**Work instructions**:
Find the lines below that contain the word "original" and count them. Only the number should be given.

**Input data**:
---

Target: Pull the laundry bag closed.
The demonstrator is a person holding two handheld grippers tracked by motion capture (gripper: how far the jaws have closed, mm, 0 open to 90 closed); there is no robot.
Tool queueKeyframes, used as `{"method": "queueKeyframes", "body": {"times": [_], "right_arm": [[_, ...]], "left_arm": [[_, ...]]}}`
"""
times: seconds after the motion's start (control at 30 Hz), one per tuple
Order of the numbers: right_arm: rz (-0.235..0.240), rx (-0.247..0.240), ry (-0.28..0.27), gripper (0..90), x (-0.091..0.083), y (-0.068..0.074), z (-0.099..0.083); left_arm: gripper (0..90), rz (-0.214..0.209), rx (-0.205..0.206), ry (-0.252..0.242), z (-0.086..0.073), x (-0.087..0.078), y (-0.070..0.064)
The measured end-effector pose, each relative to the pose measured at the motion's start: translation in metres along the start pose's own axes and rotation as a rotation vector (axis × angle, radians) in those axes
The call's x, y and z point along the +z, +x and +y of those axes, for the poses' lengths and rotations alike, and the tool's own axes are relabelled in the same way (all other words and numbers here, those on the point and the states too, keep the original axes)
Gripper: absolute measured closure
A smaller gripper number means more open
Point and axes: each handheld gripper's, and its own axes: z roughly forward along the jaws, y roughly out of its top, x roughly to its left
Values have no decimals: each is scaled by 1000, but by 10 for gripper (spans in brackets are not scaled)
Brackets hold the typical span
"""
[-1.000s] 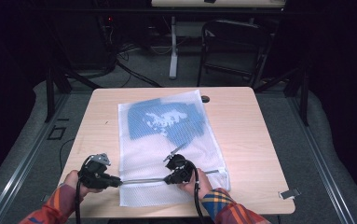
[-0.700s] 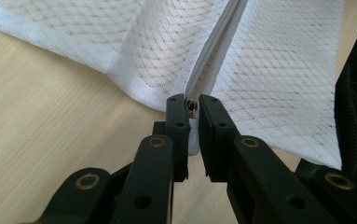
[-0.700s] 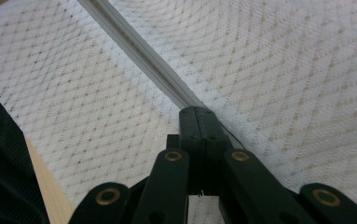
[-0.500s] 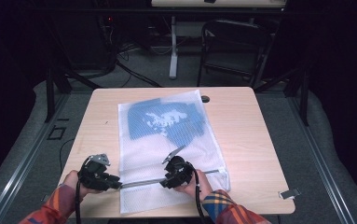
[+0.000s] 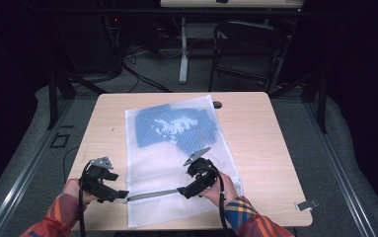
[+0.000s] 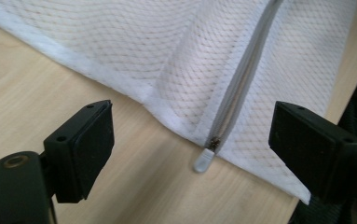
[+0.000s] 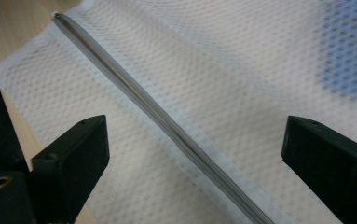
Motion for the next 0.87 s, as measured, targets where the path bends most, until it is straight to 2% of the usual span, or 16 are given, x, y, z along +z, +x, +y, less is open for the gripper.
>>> {"method": "queueKeyframes", "body": {"times": [0.1, 0.2, 0.3, 0.4, 0.47, 0.5, 0.53, 0.57, 0.63, 0.7, 0.73, 0.8, 0.87], "right_arm": [[-38, 17, -1, 15, -11, -6, -4], [-68, 26, 1, 0, -21, -14, -10], [-80, 42, -19, 0, -29, -19, -16], [-143, 92, -55, 0, -47, -30, -32], [-168, 112, -51, 0, -57, -37, -40], [-190, 128, -65, 0, -61, -39, -45], [-190, 128, -65, 0, -61, -39, -45], [-217, 152, -59, 0, -70, -46, -55], [-252, 193, -69, 0, -77, -53, -66], [-265, 230, -73, 0, -84, -61, -76], [-265, 230, -73, 0, -84, -61, -76], [-289, 275, -77, 0, -94, -70, -88], [-299, 283, -73, 0, -96, -73, -91]], "left_arm": [[64, 33, -1, -11, 0, -2, 1], [5, 42, 1, -19, 0, -3, 2], [2, 43, -4, -28, 0, -4, 2], [0, 58, 0, -47, 0, -5, 5], [1, 63, -4, -39, -1, -5, 6], [1, 65, -11, -41, -1, -5, 6], [1, 65, -11, -41, -1, -5, 6], [1, 72, -2, -43, -2, -5, 7], [2, 77, -2, -40, -2, -4, 8], [1, 85, 2, -43, -2, -3, 9], [2, 85, 2, -43, -2, -3, 9], [2, 95, 3, -44, -2, -2, 11], [1, 99, 2, -35, -3, -1, 14]]}}
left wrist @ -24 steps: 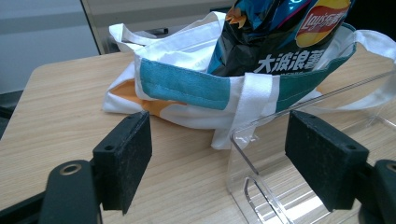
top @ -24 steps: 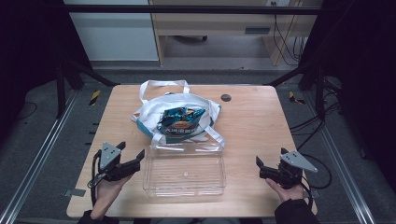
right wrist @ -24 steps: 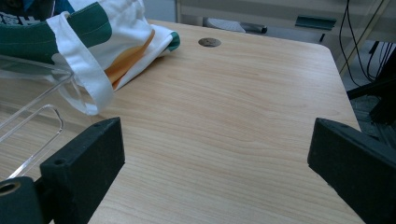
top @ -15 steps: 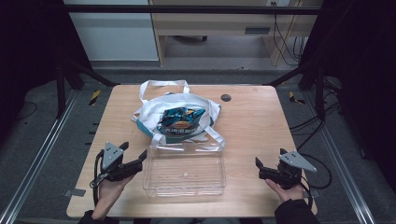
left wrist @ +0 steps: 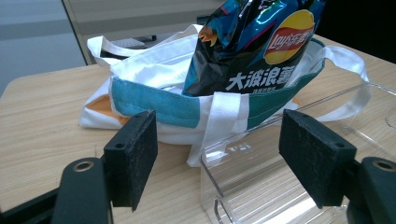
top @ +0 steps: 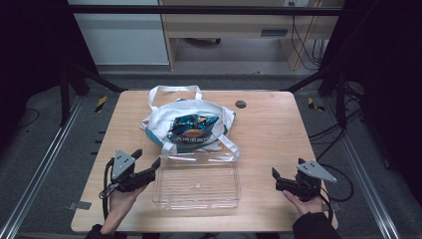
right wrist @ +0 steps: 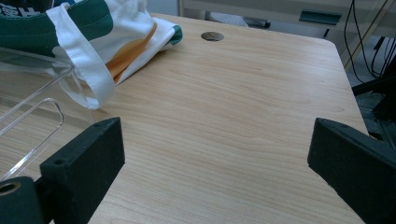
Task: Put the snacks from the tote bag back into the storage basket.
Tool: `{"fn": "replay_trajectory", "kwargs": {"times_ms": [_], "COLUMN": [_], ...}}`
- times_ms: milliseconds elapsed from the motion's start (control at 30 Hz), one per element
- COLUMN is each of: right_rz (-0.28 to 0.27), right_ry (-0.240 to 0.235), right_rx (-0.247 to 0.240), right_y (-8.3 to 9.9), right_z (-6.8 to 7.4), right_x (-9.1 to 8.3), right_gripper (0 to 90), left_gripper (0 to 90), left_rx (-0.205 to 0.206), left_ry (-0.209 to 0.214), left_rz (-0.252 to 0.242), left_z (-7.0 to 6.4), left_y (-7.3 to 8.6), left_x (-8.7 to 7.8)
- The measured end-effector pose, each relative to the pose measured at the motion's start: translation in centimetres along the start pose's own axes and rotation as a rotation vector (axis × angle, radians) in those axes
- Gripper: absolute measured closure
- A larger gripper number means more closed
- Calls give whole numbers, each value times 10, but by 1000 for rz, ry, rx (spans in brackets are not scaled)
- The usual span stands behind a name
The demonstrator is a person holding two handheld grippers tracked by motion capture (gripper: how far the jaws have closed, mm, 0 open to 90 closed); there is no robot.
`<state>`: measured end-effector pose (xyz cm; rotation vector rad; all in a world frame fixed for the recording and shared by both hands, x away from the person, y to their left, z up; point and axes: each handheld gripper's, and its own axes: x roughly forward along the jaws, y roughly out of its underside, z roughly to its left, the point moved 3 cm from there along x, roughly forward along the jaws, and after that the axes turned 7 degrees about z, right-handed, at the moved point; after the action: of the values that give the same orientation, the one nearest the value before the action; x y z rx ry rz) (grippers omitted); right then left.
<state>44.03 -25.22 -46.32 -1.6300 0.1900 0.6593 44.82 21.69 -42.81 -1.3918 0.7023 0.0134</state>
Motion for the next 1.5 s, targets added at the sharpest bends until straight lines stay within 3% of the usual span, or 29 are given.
{"fn": "replay_trajectory", "kwargs": {"times_ms": [633, 1500], "right_rz": [3, 13], "right_ry": [6, 8], "right_rx": [-5, -8], "right_y": [0, 1], "right_z": [1, 1], "right_x": [2, 2], "right_gripper": [41, 42], "left_gripper": [283, 277], "left_rx": [-3, 24], "left_ry": [22, 25], "left_rz": [-35, -16], "left_z": [-6, -15], "left_y": [-24, -49], "left_x": [-2, 26]}}
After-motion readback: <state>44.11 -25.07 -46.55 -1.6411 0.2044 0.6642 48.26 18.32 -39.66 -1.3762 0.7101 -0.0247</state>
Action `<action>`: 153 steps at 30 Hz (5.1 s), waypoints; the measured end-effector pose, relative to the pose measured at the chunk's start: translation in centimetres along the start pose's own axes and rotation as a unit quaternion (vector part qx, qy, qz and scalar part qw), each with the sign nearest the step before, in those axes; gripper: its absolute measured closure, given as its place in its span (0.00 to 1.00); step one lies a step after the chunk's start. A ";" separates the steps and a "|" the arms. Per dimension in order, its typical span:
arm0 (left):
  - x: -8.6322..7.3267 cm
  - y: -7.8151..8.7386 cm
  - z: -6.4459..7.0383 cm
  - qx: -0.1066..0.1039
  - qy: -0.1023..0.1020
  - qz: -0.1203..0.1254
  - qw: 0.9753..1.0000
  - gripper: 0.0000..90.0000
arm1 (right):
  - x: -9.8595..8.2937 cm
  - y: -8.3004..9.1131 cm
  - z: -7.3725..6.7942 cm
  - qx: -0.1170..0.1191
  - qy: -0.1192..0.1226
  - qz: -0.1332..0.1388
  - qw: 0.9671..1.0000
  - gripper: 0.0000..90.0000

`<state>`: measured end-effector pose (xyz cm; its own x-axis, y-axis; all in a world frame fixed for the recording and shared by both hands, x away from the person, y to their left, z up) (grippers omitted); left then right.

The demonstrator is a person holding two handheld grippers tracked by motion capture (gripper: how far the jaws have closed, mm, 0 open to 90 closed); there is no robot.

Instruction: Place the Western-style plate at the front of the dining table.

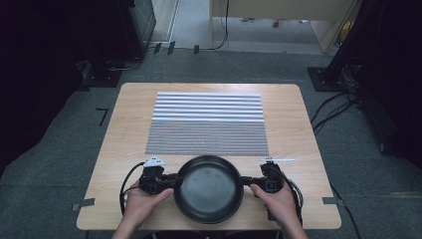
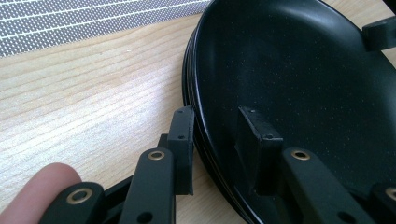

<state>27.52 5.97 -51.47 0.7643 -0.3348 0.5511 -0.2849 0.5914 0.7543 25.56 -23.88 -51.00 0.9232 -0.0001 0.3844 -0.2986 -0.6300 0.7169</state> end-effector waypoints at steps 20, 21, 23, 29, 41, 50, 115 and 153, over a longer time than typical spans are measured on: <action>0.1 0.5 -0.9 -0.038 0.051 0.022 0.998 0.80 | -0.4 -2.1 -0.3 0.013 -0.033 0.083 0.996 0.94; 0.1 0.6 -1.0 -0.037 0.054 0.025 0.998 0.81 | -0.4 -2.4 -0.4 0.023 -0.035 0.090 0.995 0.94; 0.1 0.8 -1.1 -0.034 0.055 0.030 0.997 0.81 | -0.4 -2.6 -0.4 0.028 -0.034 0.095 0.994 0.93; 0.1 0.8 -1.4 -0.044 0.075 0.036 0.996 0.83 | -0.8 -3.4 -0.7 0.022 -0.019 0.115 0.993 0.90; -1.0 0.9 -1.2 -0.079 0.079 0.022 0.994 0.79 | -1.9 -4.0 -0.8 0.030 -0.083 0.193 0.977 0.92; -1.0 0.9 -1.0 -0.076 0.090 0.019 0.993 0.81 | -2.1 -3.9 -0.5 0.055 -0.117 0.209 0.969 0.94; 12.6 -3.3 -7.6 -0.088 0.177 0.068 0.978 0.83 | 14.3 -3.5 1.9 0.057 -0.103 0.198 0.973 0.92; 16.9 -8.8 -14.2 -0.061 0.257 0.062 0.963 0.86 | 21.6 -10.8 6.7 0.029 -0.128 0.186 0.974 0.91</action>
<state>51.16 5.49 -53.88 0.9228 0.1322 0.3618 -0.3465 0.6952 0.6298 50.34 -22.22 -54.35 0.7858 -0.4252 0.4492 -0.6169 -0.5917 0.5190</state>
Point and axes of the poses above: each handheld gripper's, and its own axes: y roughly backward along the jaws, x roughly out of its top, z roughly to its right, the point moved 5 cm from there along -y, roughly forward along the jaws, and after that the axes turned 5 degrees about -z, right-handed, at the moved point
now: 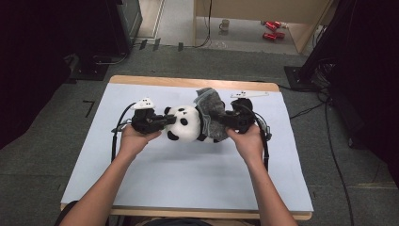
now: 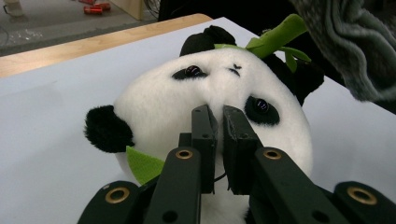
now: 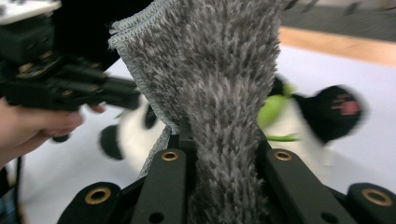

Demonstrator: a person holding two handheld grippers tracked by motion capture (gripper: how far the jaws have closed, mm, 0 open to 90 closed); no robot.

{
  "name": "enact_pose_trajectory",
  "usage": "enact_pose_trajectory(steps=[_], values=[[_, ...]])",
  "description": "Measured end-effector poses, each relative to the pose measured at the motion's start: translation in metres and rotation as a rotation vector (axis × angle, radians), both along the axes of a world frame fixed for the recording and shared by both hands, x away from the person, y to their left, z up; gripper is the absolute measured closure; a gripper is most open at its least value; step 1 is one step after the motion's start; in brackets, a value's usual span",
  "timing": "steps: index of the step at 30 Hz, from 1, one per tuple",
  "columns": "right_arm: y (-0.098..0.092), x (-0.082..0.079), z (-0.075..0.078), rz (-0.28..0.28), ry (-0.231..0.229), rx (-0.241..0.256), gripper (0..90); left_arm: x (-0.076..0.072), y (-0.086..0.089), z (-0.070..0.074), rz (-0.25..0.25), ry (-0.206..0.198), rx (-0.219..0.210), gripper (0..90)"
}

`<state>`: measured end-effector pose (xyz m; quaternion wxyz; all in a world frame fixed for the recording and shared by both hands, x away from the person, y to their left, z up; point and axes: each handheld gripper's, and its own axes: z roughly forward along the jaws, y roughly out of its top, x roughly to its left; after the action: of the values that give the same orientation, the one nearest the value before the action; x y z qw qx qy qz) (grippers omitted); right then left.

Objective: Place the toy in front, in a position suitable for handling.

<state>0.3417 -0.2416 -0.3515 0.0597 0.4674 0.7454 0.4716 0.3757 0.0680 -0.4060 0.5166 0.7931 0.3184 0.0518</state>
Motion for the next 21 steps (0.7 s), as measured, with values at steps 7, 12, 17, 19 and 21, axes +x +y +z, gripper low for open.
enact_pose_trajectory(steps=[7,12,17,19,21], values=[[0.013,0.012,-0.028,0.021,0.070,-0.079,77.0,0.000,0.000,-0.001,0.003,-0.009,0.018,84.7],[-0.002,0.020,-0.035,-0.017,0.087,-0.052,76.7,0.001,0.001,-0.003,0.006,-0.003,0.018,84.7],[-0.021,0.019,-0.026,-0.082,0.078,-0.093,76.8,0.001,0.003,-0.005,0.007,0.004,0.021,84.6],[-0.028,0.019,-0.021,-0.096,0.067,-0.093,76.9,0.000,0.002,-0.005,0.005,0.004,0.028,84.6],[-0.035,0.019,-0.014,-0.115,0.053,-0.088,77.0,0.000,0.002,-0.005,0.005,0.001,0.035,84.6]])
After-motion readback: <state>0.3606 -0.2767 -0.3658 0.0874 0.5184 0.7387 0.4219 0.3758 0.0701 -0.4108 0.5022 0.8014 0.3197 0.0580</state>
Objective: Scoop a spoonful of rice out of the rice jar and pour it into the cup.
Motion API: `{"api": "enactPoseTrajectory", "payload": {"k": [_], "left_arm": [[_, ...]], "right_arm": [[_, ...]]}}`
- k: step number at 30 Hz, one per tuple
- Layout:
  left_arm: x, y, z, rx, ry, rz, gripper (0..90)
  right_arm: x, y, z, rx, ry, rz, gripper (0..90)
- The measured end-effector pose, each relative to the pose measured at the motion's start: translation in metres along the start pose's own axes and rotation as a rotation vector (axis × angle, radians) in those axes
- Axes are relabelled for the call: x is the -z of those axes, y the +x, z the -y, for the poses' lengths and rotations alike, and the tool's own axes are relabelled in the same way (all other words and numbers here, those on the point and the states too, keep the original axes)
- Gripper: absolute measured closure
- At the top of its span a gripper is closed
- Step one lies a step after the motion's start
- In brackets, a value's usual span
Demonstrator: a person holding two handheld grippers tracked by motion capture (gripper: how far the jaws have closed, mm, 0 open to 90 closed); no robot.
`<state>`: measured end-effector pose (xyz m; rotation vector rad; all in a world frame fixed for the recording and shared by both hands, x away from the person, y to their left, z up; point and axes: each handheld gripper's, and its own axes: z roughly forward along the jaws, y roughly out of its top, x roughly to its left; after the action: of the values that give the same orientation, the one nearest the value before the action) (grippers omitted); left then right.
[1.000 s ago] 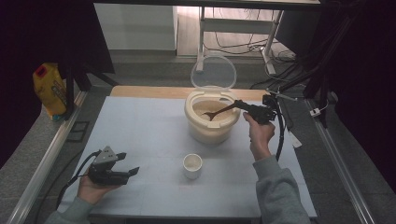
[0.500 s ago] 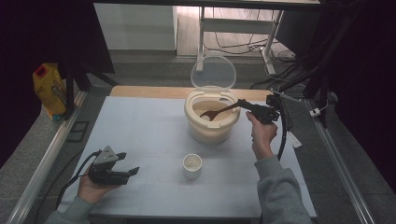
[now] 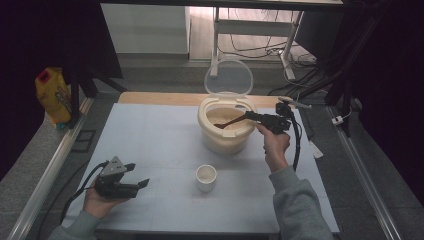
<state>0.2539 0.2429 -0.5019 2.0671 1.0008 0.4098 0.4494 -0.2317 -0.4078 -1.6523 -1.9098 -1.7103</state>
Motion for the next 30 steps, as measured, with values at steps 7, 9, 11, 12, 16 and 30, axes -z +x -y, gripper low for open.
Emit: {"api": "enactPoseTrajectory", "payload": {"k": [7,9,11,12,16,30], "left_arm": [[0.0,0.0,0.0,-0.003,0.002,-0.002,22.3],[0.0,0.0,0.0,-0.002,0.0,-0.001,22.3],[0.0,0.0,0.0,-0.003,0.001,-0.003,22.3],[0.0,0.0,0.0,-0.003,0.001,-0.003,22.3],[0.0,0.0,0.0,-0.003,0.002,-0.003,22.3],[-0.001,0.0,-0.001,-0.004,0.003,-0.003,22.3]], "right_arm": [[0.009,-0.012,-0.003,-0.1,-0.039,-0.021,83.8],[0.012,-0.017,-0.004,-0.131,-0.055,-0.039,83.7],[0.013,-0.019,-0.005,-0.15,-0.064,-0.048,83.7],[0.015,-0.02,-0.005,-0.156,-0.073,-0.048,83.7],[0.019,-0.023,-0.006,-0.178,-0.081,-0.06,83.8],[0.036,-0.023,-0.012,-0.202,-0.157,-0.09,83.7]]}}
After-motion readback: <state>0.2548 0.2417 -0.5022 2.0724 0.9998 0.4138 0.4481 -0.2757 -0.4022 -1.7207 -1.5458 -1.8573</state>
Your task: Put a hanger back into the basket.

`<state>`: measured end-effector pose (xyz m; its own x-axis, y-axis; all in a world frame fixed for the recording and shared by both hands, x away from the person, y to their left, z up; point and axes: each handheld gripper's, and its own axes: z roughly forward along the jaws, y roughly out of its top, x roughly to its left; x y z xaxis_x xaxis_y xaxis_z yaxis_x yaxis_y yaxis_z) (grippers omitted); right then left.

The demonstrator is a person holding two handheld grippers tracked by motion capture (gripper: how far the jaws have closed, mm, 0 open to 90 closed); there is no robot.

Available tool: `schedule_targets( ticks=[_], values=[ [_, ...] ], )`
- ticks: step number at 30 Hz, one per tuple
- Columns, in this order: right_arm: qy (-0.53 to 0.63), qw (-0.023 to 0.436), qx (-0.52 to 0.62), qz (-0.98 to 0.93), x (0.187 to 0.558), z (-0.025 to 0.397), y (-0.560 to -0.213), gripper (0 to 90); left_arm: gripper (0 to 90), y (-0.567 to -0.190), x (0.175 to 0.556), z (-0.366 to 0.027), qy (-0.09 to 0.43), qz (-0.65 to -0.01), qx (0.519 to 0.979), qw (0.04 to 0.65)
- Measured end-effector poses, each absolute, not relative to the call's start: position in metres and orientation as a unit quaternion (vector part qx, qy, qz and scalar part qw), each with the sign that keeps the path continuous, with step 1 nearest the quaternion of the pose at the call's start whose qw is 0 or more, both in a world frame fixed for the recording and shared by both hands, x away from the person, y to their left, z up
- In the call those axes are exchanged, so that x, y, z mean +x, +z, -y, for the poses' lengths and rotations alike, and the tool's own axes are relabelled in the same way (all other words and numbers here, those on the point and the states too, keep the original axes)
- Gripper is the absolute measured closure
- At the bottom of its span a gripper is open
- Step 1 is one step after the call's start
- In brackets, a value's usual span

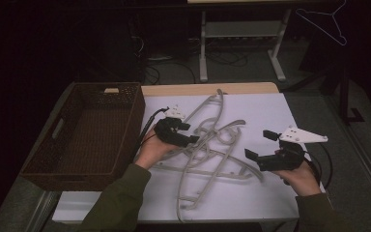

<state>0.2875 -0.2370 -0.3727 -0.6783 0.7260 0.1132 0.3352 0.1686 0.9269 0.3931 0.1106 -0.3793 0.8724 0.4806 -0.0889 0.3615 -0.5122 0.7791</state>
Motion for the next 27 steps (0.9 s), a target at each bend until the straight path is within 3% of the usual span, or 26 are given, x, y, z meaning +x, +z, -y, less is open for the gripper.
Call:
schedule_targets(
  ticks=[27],
  values=[
    [0.535,0.184,0.356,-0.744,0.288,0.237,-0.373,1.3,61.4,-0.420,0.412,-0.085,0.060,-0.274,0.896,0.343]
  ],
)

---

**Your response**:
3